# CRE - Crescent Gold



## imajica (1 May 2006)

Tested 40 cents today with some large orders before slipping back to 39cents. a very good sign that it will possibly crack the 40 cent mark and charge on towards 50 cents by the end of next week. 

My prediction is that the share price will probably level off at around 50 cents and hold that level until production starts up in the latter part of the year. Of course this does not take into account an increase in their proven resource base which has a good chance of happening as their tenements have already proven to be a winner.

Cant wait for the imminent in specie distribution of their uranium assets. This will also add interest and value.

Should be an interesting next few weeks.

Good luck to all who believe in the crescent gold story


----------



## imajica (2 May 2006)

Crescent gold is also listed on the TSX. It is up a massive 89% in a single day of trading.

Check it out

TSX - Crescent Gold Stock Price Link


----------



## imajica (2 May 2006)

up 23% in the first few minutes of trading


niiiiiiiiiiiiice!


----------



## imajica (3 May 2006)

Gold up this morning by $11 an ounce 

Dow Jones  up 80 points

Aussie dollar stronger

Can only be good for all of the resource stocks


----------



## imajica (29 May 2006)

Up almost 10% on the TSX

Tomorrow should be a good day for all CRE holders


----------



## imajica (6 June 2006)

Crescent holders should feel safe knowing that the first 100000 ounces of gold sold from Laverton is protected against any serious price fall.

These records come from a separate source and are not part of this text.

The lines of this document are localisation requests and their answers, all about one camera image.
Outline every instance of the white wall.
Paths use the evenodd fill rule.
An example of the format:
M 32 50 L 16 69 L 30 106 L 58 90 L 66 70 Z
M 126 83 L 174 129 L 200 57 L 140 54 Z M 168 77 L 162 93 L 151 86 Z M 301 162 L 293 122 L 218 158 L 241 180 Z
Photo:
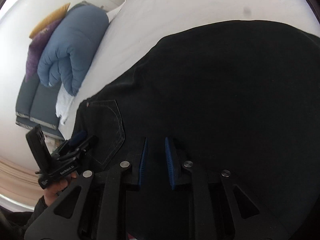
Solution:
M 15 104 L 25 74 L 29 33 L 50 12 L 82 0 L 18 0 L 0 19 L 0 157 L 24 168 L 37 170 L 25 139 L 28 130 L 15 124 Z M 110 0 L 86 0 L 105 9 L 117 5 Z

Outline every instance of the blue blanket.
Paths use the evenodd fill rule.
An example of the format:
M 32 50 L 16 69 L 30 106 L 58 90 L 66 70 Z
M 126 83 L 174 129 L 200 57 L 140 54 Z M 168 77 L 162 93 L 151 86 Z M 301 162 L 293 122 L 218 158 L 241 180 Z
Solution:
M 41 83 L 51 87 L 62 80 L 66 91 L 76 96 L 108 25 L 106 12 L 96 6 L 80 6 L 70 11 L 41 55 L 38 65 Z

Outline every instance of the mattress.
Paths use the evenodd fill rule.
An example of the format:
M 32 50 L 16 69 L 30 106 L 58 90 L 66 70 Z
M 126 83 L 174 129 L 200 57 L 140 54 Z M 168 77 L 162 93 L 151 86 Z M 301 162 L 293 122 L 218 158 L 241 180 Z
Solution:
M 128 0 L 107 29 L 59 130 L 71 137 L 79 104 L 111 83 L 163 37 L 229 20 L 269 20 L 320 36 L 306 0 Z

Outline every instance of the pocket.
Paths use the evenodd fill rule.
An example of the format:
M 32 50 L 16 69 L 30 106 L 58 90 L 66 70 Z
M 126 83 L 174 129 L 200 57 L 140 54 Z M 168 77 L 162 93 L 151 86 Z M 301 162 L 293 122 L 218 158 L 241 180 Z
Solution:
M 115 100 L 87 101 L 83 117 L 88 135 L 99 138 L 90 157 L 104 170 L 124 142 L 118 105 Z

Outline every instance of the human hand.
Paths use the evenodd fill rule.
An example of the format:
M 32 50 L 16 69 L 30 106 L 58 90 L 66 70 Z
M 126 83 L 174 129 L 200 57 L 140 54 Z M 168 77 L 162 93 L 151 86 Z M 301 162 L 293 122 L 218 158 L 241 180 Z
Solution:
M 49 187 L 44 190 L 44 202 L 47 206 L 50 206 L 57 198 L 57 193 L 65 189 L 70 185 L 71 181 L 76 179 L 76 172 L 71 173 L 65 179 L 60 180 L 59 182 L 52 183 Z

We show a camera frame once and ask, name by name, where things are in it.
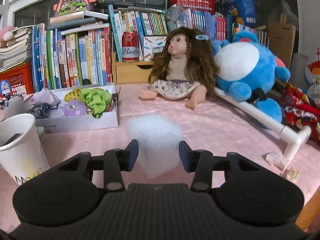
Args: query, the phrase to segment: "pvc pipe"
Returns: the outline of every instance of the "pvc pipe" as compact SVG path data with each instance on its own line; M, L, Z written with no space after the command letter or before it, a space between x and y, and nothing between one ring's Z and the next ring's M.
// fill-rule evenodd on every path
M264 124L266 127L279 134L281 139L288 143L287 148L284 151L284 157L287 160L291 161L297 153L299 147L309 139L309 136L311 134L311 128L309 126L304 126L303 129L297 133L290 127L277 122L269 115L260 111L254 105L247 102L237 102L233 100L233 98L231 98L228 93L219 88L215 88L215 91L219 97L233 104L237 108L255 118L260 123Z

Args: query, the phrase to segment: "doll face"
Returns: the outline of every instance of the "doll face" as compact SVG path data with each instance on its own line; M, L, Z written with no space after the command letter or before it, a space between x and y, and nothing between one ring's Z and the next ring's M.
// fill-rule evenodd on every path
M182 56L187 54L186 36L178 34L170 40L168 52L171 56Z

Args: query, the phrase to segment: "white box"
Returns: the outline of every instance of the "white box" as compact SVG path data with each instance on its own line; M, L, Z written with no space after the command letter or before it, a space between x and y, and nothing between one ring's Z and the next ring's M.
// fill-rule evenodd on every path
M64 102L63 99L65 95L75 88L93 87L99 87L104 90L108 90L111 95L117 93L116 87L113 83L108 83L105 86L86 85L81 87L62 88L51 90L51 92L54 93L62 102ZM37 119L36 126L43 126L46 133L73 132L119 127L117 104L115 104L113 101L111 102L111 108L111 111L103 113L101 118L96 119L92 115L62 117L63 111L58 107L57 110L47 112L49 118Z
M143 37L143 60L151 61L154 53L161 52L166 39L166 36Z

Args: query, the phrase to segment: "doll leg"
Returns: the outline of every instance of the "doll leg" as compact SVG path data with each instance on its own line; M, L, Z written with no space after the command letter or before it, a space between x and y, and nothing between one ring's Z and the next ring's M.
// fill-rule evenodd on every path
M195 90L191 92L191 97L187 101L186 106L189 108L195 108L199 103L205 101L205 95L207 94L207 89L204 85L199 85Z
M139 90L139 97L141 99L156 99L158 92L154 87L150 87L144 90Z

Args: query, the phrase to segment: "doll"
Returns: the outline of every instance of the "doll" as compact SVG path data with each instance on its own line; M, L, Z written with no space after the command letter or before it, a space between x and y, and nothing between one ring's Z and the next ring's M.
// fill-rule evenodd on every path
M158 95L171 100L189 98L186 106L194 109L207 93L214 95L219 68L213 61L210 41L198 39L199 36L206 35L185 27L168 34L163 51L153 57L148 82L152 77L157 79L150 87L139 90L141 99L155 99Z

If you are looking for an emerging producer with great management and an insurance policy in place then look no further than crescent. Also the laverton area is highly prospective and a major find is a definite possibility!

Good luck and hang in there


----------



## fauntleroy (1 September 2006)

Hhmmm, German shareholders are a bit astonished about today's trading in Australia. Yesterday in Germany and also in Canada +++++, now today going down again at ASX although latest company announcements were again quite encouraging. Selling on good news?


----------



## ALFguy (6 September 2006)

More good news today with Laverton gold reserves up 22%!
Seems very significant to me but market is slow on the take up....

From Announcement:

A 22% increase in gold reserves (to 358,000 ounces) at its Laverton project in Western Australia has been announced by emerging ASX-listed producer, Crescent Gold Limited.

The Company today released its first reserve upgrade for Laverton since December last year, reporting:

• Probable Ore Reserve estimates have increased to 6.2mt at 1.8 g/t for a new total of 358,000 ounces, a 22% increase on contained ounces previously estimated (December 2005 4.4mt at 2.1 g/t for 292,000 oz).
• The Indicated Mineral Resource estimate of 18.7mt at 1.5 g/t for 877,000 ounces is 47% higher than the contained ounces previously estimated (December 2005 13.4mt at 1.4 g/t for 603,000 oz). Inferred Resources now stand at 550,000 ozs.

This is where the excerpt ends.